Brief
Find the lines of data that contain the string "dark", then list them.

Dataset records
"""

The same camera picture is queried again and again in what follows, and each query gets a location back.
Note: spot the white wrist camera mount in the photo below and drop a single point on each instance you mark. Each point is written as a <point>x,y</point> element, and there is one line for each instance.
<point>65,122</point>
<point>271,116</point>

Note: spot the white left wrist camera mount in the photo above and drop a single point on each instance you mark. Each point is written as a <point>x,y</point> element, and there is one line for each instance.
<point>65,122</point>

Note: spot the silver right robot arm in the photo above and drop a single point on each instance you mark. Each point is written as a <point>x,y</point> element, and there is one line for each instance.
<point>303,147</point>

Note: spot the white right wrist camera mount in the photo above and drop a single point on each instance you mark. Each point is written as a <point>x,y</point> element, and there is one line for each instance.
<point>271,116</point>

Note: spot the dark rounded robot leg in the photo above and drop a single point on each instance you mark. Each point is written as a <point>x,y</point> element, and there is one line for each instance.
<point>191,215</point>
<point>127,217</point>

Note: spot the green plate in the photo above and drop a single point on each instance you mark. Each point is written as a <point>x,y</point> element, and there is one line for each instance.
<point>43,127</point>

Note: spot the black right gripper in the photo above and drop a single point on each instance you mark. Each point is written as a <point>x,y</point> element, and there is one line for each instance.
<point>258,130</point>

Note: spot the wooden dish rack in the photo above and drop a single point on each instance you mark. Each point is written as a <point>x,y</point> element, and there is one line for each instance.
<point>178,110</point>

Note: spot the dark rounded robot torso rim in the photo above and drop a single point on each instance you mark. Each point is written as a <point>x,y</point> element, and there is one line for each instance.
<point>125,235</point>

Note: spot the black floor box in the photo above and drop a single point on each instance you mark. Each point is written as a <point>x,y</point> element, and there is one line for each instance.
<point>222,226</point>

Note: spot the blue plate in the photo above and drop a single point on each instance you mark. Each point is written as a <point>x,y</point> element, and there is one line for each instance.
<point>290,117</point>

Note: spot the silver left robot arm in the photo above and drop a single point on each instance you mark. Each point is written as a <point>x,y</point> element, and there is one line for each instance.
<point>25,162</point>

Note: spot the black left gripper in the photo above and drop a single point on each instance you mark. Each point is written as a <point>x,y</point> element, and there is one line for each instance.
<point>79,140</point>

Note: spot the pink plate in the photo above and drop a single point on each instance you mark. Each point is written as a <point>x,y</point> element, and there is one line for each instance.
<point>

"""

Answer space
Note: spot the dark rounded robot leg in the photo above and drop a single point on each instance you mark. Each point is written as a <point>x,y</point> element, and there is one line for each instance.
Note: spot the dark rounded robot torso rim in the photo above and drop a single point on each instance you mark. Each point is written as a <point>x,y</point> element, and there is one line for each instance.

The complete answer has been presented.